EXERCISE DESCRIPTION:
Nothing but the lines below from the one that contains "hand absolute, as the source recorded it" through the one that contains "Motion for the" should be retyped, exactly and including both ends. Do not include pictures.

DATA PROVIDED: Begin

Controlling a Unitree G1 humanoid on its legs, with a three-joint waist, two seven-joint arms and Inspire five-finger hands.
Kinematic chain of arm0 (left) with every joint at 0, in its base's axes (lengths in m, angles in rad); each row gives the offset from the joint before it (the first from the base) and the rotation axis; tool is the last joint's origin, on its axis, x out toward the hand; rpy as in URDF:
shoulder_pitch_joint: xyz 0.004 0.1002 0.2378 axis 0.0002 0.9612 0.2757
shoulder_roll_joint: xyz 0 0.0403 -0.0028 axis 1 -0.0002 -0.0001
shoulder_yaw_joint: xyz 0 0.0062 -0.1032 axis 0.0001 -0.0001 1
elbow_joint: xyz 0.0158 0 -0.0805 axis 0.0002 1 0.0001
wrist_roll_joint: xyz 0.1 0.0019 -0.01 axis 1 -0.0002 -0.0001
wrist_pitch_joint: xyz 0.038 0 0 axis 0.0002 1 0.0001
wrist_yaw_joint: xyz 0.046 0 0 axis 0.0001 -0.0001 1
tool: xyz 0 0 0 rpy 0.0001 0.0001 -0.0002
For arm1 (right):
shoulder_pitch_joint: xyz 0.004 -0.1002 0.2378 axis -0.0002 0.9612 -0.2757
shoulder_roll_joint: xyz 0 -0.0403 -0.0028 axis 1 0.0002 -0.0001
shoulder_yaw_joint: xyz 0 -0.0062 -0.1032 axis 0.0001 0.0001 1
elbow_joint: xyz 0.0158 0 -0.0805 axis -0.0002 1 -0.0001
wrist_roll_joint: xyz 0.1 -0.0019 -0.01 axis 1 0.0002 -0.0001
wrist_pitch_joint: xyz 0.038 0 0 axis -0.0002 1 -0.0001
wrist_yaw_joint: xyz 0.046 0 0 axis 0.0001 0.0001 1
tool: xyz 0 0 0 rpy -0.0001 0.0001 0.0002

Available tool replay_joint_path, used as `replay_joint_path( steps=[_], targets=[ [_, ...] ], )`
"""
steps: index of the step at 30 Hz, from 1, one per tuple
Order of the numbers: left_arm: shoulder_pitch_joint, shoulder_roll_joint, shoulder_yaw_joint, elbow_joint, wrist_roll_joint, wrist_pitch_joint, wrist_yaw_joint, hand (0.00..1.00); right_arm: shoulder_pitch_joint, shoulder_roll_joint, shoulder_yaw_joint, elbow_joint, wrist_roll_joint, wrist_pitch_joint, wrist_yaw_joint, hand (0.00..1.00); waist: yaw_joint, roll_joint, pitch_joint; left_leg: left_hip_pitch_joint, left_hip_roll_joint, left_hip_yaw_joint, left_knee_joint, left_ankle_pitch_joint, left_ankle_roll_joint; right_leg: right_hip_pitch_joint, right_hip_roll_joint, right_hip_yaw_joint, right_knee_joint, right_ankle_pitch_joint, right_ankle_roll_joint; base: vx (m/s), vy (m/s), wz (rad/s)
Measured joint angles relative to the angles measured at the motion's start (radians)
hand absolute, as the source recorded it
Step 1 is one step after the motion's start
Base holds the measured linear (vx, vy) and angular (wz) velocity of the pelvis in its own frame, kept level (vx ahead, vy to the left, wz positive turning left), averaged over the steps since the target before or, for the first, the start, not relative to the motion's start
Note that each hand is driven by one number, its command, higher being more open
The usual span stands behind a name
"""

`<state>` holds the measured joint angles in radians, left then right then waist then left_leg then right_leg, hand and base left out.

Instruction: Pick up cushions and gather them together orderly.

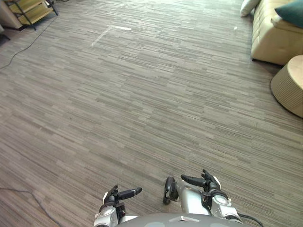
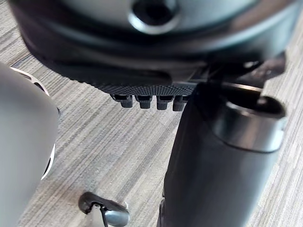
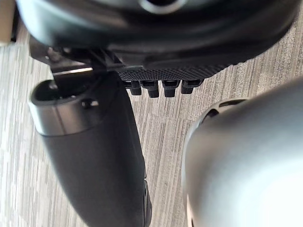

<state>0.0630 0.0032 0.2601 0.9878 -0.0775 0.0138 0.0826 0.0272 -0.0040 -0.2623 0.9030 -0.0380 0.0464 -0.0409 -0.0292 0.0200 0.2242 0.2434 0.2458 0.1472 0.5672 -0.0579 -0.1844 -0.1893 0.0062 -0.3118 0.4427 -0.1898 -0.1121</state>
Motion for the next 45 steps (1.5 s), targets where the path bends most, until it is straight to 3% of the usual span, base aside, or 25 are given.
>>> replay_joint_path(
  steps=[2,3,4,8,11,13,14,15,16,18,20,21,22,24,27,30,31,32,34,35,36,39,42,44,45],
  targets=[
    [0.02,-0.019,0.062,-0.048,-0.001,-0.001,0.001,1.0,0.029,0.002,0.01,-0.022,0.001,0.011,-0.008,1.0,0.007,0.006,0.002,-0.17,0.047,0.019,0.391,-0.042,-0.011,0.142,0.069,0.018,-0.131,0.001,-0.001,0.41,-0.189,-0.19],
    [0.027,-0.019,0.074,-0.063,-0.008,-0.002,0.001,1.0,0.031,0.005,0.01,-0.022,0.001,0.012,-0.01,1.0,0.013,0.004,0.002,-0.208,0.051,0.036,0.442,-0.068,-0.001,0.175,0.08,0.028,-0.159,0.001,-0.002,0.3,-0.091,-0.36],
    [0.03,-0.011,0.077,-0.091,-0.03,-0.005,0.002,1.0,0.035,0.008,0.01,-0.003,0.001,0.014,-0.012,1.0,0.024,-0.014,0.008,-0.301,0.038,0.077,0.464,-0.13,0.041,0.254,0.093,0.051,-0.225,0.004,-0.005,0.35,-0.091,-0.41],
    [0.03,-0.018,0.079,-0.123,-0.049,-0.011,0.0,1.0,0.027,0.006,0.002,0.031,0.001,0.019,-0.016,1.0,0.053,-0.018,0.022,-0.464,-0.034,0.138,0.135,-0.201,0.097,0.409,0.083,0.122,-0.337,0.016,-0.002,0.38,-0.015,-0.55],
    [0.031,-0.039,0.08,-0.136,-0.053,-0.022,0.002,1.0,0.033,0.002,0.0,0.032,0.001,0.019,-0.015,1.0,0.062,-0.007,0.025,-0.506,-0.117,0.127,-0.249,-0.092,0.103,0.493,0.059,0.175,-0.404,-0.008,0.035,0.45,0.119,-0.44],
    [0.031,-0.048,0.084,-0.139,-0.071,-0.026,0.004,1.0,0.038,-0.003,0.0,0.034,0.001,0.02,-0.016,1.0,0.071,0.004,0.025,-0.527,-0.131,0.119,-0.357,-0.014,0.118,0.535,0.055,0.204,-0.414,-0.038,0.071,0.47,0.145,-0.5],
    [0.03,-0.045,0.092,-0.14,-0.087,-0.025,0.003,1.0,0.051,0.006,0.0,0.037,0.001,0.02,-0.018,1.0,0.087,-0.015,0.015,-0.516,-0.141,0.115,-0.344,0.082,0.151,0.557,0.032,0.233,-0.408,-0.062,0.097,0.7,0.222,-0.69],
    [0.037,-0.037,0.091,-0.137,-0.088,-0.025,0.002,1.0,0.057,0.015,0.0,0.037,0.001,0.02,-0.018,1.0,0.086,-0.015,-0.01,-0.517,-0.156,0.116,-0.328,0.147,0.201,0.551,0.012,0.269,-0.361,-0.072,0.108,0.61,0.201,-0.6],
    [0.038,-0.03,0.092,-0.134,-0.089,-0.023,0.001,1.0,0.058,0.021,-0.001,0.039,0.0,0.019,-0.018,1.0,0.082,-0.026,-0.017,-0.515,-0.161,0.114,-0.313,0.137,0.213,0.536,-0.001,0.282,-0.321,-0.077,0.117,0.73,0.233,-0.37],
    [0.031,0.002,0.087,-0.107,-0.09,-0.023,0.0,1.0,0.054,0.044,-0.035,0.047,0.0,0.017,-0.014,1.0,0.079,-0.081,-0.031,-0.459,-0.212,0.141,-0.265,0.027,0.227,0.384,-0.08,0.291,0.091,-0.081,0.175,0.59,0.194,-0.13],
    [0.024,0.016,0.084,-0.094,-0.089,-0.02,0.003,1.0,0.048,0.043,-0.027,0.051,-0.002,0.016,-0.011,1.0,0.077,-0.097,-0.03,-0.405,-0.232,0.145,-0.241,-0.034,0.233,0.302,-0.12,0.293,0.35,-0.008,0.274,0.56,0.184,-0.01],
    [0.019,0.021,0.074,-0.083,-0.089,-0.015,0.006,1.0,0.044,0.042,-0.026,0.052,-0.003,0.014,-0.005,1.0,0.076,-0.099,-0.027,-0.368,-0.238,0.145,-0.227,-0.072,0.238,0.264,-0.142,0.284,0.469,0.015,0.289,0.54,0.167,-0.06],
    [0.01,0.022,0.058,-0.055,-0.088,-0.002,0.007,1.0,0.043,0.029,-0.026,0.044,-0.01,0.011,0.006,1.0,0.074,-0.08,-0.015,-0.261,-0.242,0.141,-0.232,-0.135,0.24,0.194,-0.208,0.205,0.644,-0.014,0.227,0.52,0.143,-0.07],
    [0.011,0.021,0.037,-0.039,-0.087,0.0,0.009,1.0,0.044,0.017,-0.018,0.029,-0.01,0.007,0.006,1.0,0.066,-0.065,-0.019,-0.167,-0.233,0.135,-0.281,-0.165,0.23,0.114,-0.236,0.145,0.684,-0.043,0.182,0.53,0.082,0.02],
    [0.014,0.025,0.019,-0.019,-0.066,0.002,0.008,1.0,0.025,0.006,-0.011,0.017,-0.01,-0.002,0.005,1.0,0.033,-0.052,-0.016,-0.025,-0.181,0.109,-0.382,-0.179,0.204,-0.043,-0.192,0.067,0.458,-0.079,0.13,0.54,-0.077,0.3],
    [0.025,0.031,0.02,-0.021,-0.065,0.011,0.006,1.0,0.027,0.009,-0.013,0.004,-0.011,-0.009,0.005,1.0,0.024,-0.063,-0.017,0.074,-0.159,0.106,-0.467,-0.186,0.186,-0.095,-0.118,0.066,0.004,0.046,0.136,0.58,-0.208,0.26],
    [0.022,0.027,0.02,-0.014,-0.056,0.012,0.008,1.0,0.024,0.009,-0.032,0.004,0.0,-0.006,0.007,1.0,0.012,-0.055,-0.012,0.112,-0.145,0.098,-0.473,-0.202,0.162,-0.067,-0.1,0.071,-0.025,0.18,0.055,0.64,-0.257,0.15],
    [0.015,0.007,0.02,-0.007,-0.037,0.016,0.002,1.0,0.013,-0.003,-0.037,0.005,-0.012,-0.007,0.003,1.0,0.027,-0.018,-0.011,0.125,-0.118,0.089,-0.472,-0.181,0.146,-0.05,-0.077,0.057,0.004,0.146,0.056,0.75,-0.323,0.13],
    [0.014,-0.012,0.02,-0.033,-0.013,0.009,-0.005,1.0,0.013,-0.002,-0.048,-0.011,-0.016,-0.003,0.0,1.0,0.02,-0.023,-0.008,0.13,-0.136,0.081,-0.452,-0.104,0.109,-0.108,-0.114,0.058,0.156,0.074,0.036,0.56,-0.259,0.03],
    [0.027,-0.019,0.023,-0.036,-0.008,0.009,0.002,1.0,0.036,0.002,-0.044,-0.025,-0.024,0.001,0.003,1.0,0.02,-0.023,-0.031,0.119,-0.131,0.061,-0.382,-0.103,0.087,-0.07,-0.107,0.068,0.114,-0.009,0.035,0.52,-0.274,0.05],
    [0.031,-0.033,0.024,-0.035,-0.008,0.009,0.002,1.0,0.036,-0.001,-0.049,-0.035,-0.013,0.009,0.005,1.0,0.017,0.008,-0.031,0.089,-0.086,0.045,-0.268,-0.117,0.064,-0.027,-0.078,0.05,0.089,-0.02,0.04,0.51,-0.263,0.14],
    [0.038,-0.051,0.082,-0.074,-0.007,0.012,-0.006,1.0,0.052,-0.004,-0.016,-0.041,-0.015,0.02,0.005,1.0,0.021,0.025,-0.032,-0.134,-0.016,-0.077,0.306,-0.027,-0.074,0.114,-0.021,0.033,0.017,-0.066,0.02,0.52,-0.193,0.04],
    [0.049,-0.051,0.121,-0.105,-0.02,0.01,0.002,1.0,0.061,0.0,0.021,-0.037,-0.009,0.023,-0.003,1.0,0.028,0.006,-0.027,-0.297,0.042,-0.012,0.58,-0.049,-0.032,0.254,0.023,0.053,-0.092,-0.075,0.011,0.37,-0.079,-0.23],
    [0.049,-0.037,0.12,-0.135,-0.034,0.007,0.0,1.0,0.065,0.011,0.036,-0.027,-0.009,0.029,-0.004,1.0,0.044,-0.018,-0.027,-0.416,0.041,0.068,0.515,-0.114,0.042,0.347,0.025,0.094,-0.188,-0.069,0.017,0.33,-0.057,-0.47],
    [0.049,-0.038,0.119,-0.14,-0.034,0.007,-0.001,1.0,0.065,0.009,0.042,-0.024,-0.009,0.03,-0.004,1.0,0.047,-0.019,-0.027,-0.436,0.04,0.08,0.484,-0.126,0.051,0.362,0.025,0.101,-0.203,-0.068,0.018,0.41,0.008,-0.58]
  ],
)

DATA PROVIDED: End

SOLVED PROBLEM:
hand absolute, as the source recorded it
Step 1 is one step after the motion's start
Base holds the measured linear (vx, vy) and angular (wz) velocity of the pelvis in its own frame, kept level (vx ahead, vy to the left, wz positive turning left), averaged over the steps since the target before or, for the first, the start, not relative to the motion's start
Note that each hand is driven by one number, its command, higher being more open
The usual span stands behind a name
"""

`<state>` holds the measured joint angles in radians, left then right then waist then left_leg then right_leg, hand and base left out.

Instruction: Pick up cushions and gather them together orderly.


<state>0.0630 0.0032 0.2601 0.9878 -0.0775 0.0138 0.0826 0.0272 -0.0040 -0.2623 0.9030 -0.0380 0.0464 -0.0409 -0.0292 0.0200 0.2242 0.2434 0.2458 0.1472 0.5672 -0.0579 -0.1844 -0.1893 0.0062 -0.3118 0.4427 -0.1898 -0.1121</state>
Motion for the next 45 steps (1.5 s), targets where the path bends most, until it is straight to 3% of the usual span, base aside, or 25 are given.

Nothing else is needed to complete this exercise.